- Nitish Kumar to take oath as Bihar Chief Minister on Thursday at Gandhi Maidan, Patna
- PM Modi, top Union Ministers, and NDA CMs expected at the oath ceremony
- NDA won 202 seats in Bihar Assembly polls; BJP 89, JDU 85, LJP 19 seats
Following the NDA's thumping victory in the Bihar Assembly polls, JDU chief Nitish Kumar will take the oath as Chief Minister on Thursday at the historic Gandhi Maidan in the state capital Patna.
The event, sources have said, is being planned as a massive strength of the NDA and is likely to see the attendance of Prime Minister Narendra Modi, top Union Ministers, and Chief Ministers of all NDA-ruled states.
The Patna administration has started preparations for the grand event, and a meeting of the district's top administrative and police officers has been held to fine-tune key points.

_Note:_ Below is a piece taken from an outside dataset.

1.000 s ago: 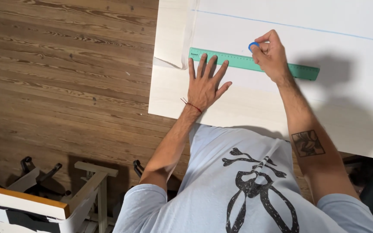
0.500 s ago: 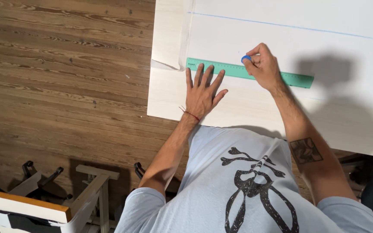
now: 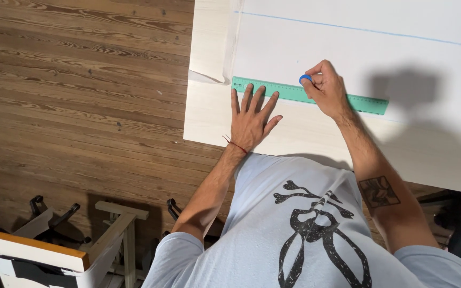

In the two-phase Assembly polls held earlier this month, the NDA bloc scored a mammoth win. The NDA tally touched 202, with the BJP winning 89 seats and the JDU 85. The Chirag Paswan-led LJP (Ram Vilas) was the other key contributor in the NDA fold, winning 19 seats.
NDTV has earlier reported that the BJP may get 15-odd ministerial berths in the new cabinet, while 14 cabinet positions may go to JDU MLAs. The LJP (Ram Vilas) may get three seats in the new Nitish Kumar government. Jitan Ram Manjhi's Hindustani Awam Morcha and Upendra Kushwaha's Rashtriya Lok Morcha are likely to get one cabinet berth each.
The formal process of electing Nitish Kumar as the NDA coalition leader will be completed today, sources have said.
This will be the tenth time Nitish Kumar takes the oath as the Chief Minister. The JDU chief first became Chief Minister in 2005 and is credited with putting Bihar on the path of development. He had succeeded RJD chief Lalu Prasad Yadav in the top post.
Nitish Kumar is the longest-serving Chief Minister of Bihar, but his tenure was punctuated by a short break when he stepped away from the top post after the 2014 Lok Sabha election, and propped up Jitan Ram Manjhi, then his close aide and now a political rival.